Re: [Qemu-devel] [PATCH RFC v2 45/47] qapi: New QMP command query-schema for QMP schema introspection

Markus Armbruster Wed, 29 Jul 2015 02:22:41 -0700

Eric Blake <ebl...@redhat.com> writes:

> On 07/28/2015 08:33 AM, Markus Armbruster wrote:
>> Eric Blake <ebl...@redhat.com> writes:
>> 
>>> On 07/01/2015 02:22 PM, Markus Armbruster wrote:
>>>> Caution, rough edges.
>>>
>>> No joke. It doesn't even compile without this fixup to a rebase snafu
>>> (see [0] below):
>> 
>> Uh, how did that happen?  I compiled it a million times... (except for
>> the last time, obviously).
>
> At least you're not alone; I've done dumb things like that, too.  And at
> least it was easy to figure out, so I could test it.
>
>>>>
>>>> FIXME it can generate awfully long lines
>>>
>>> We already have long lines in generated output, but I agree that finding
>>> ways to break it up might be nice.  Actually,
>> 
>> This one's different in that the length is due to string literals.
>> indent is happy to break lines for us, but not string literals.
>> 
>> Longest line is a bit over 4KiB for me.
>> 
>
> If we break up string literals, at least use some indentation to make it
> obvious that multiple lines merge to a single array entry.

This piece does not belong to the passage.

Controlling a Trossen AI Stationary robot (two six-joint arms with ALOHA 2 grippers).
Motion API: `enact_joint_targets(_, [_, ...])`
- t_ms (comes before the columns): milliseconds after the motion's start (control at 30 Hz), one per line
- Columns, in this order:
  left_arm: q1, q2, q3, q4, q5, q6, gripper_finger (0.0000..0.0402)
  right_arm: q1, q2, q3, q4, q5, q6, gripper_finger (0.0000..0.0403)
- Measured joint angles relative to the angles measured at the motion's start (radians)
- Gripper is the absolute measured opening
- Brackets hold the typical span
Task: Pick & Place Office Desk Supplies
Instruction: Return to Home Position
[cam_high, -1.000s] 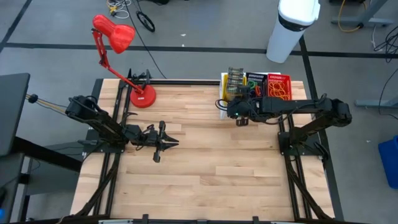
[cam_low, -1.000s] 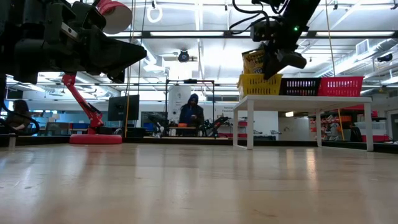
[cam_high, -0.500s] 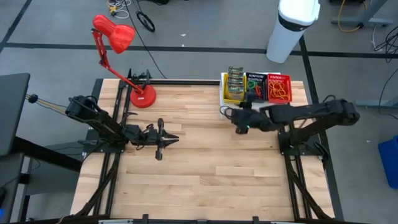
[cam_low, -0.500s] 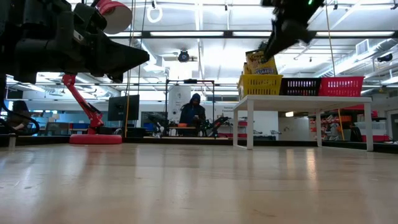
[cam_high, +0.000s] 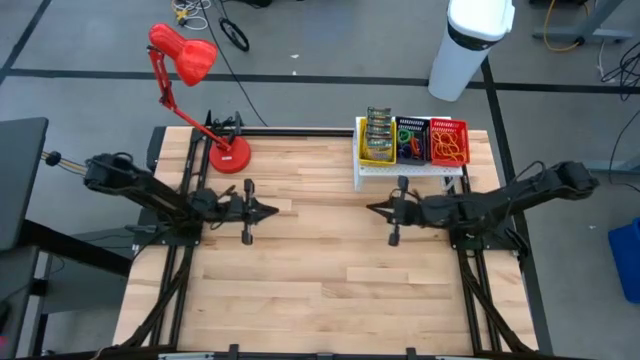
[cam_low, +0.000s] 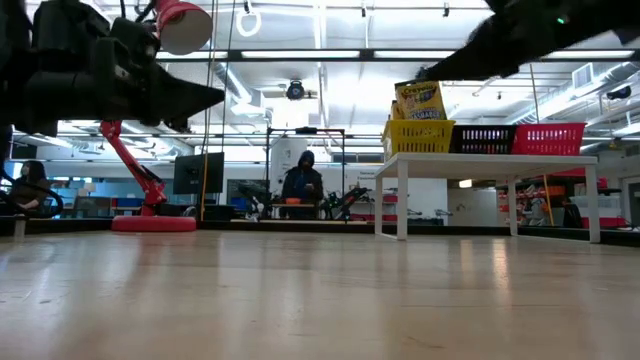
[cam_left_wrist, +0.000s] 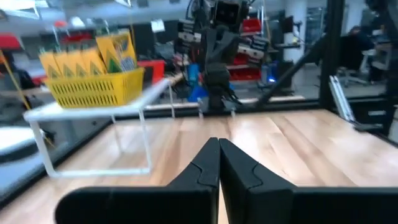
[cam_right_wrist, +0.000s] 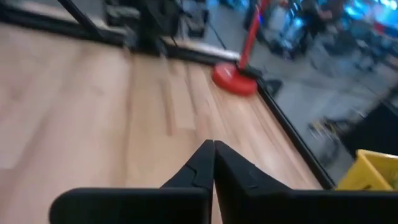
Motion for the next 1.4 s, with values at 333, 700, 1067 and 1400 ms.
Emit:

For example
> (after patch 47):
>
> ...
>     "{ 'name': ':abr', 'meta-type': 'object', "
>       "'members': [ "
>         "{ 'name': 'device', 'type': ':acg', 'default': null }, "
>         "{ 'name': 'node-name', 'type': ':acg', 'default': null }, "
>         "{ 'name': 'snapshot-file', 'type': ':acg' }, "
>         "{ 'name': 'snapshot-node-name', 'type': ':acg', 'default': null
> }, "
>         "{ 'name': 'format', 'type': ':acg', 'default': null }, "
>         "{ 'name': 'mode', 'type': ':afo', 'default': null } ] }, "
>     "{ 'name': ... "


Unconventional indentation, but if it helps the reader...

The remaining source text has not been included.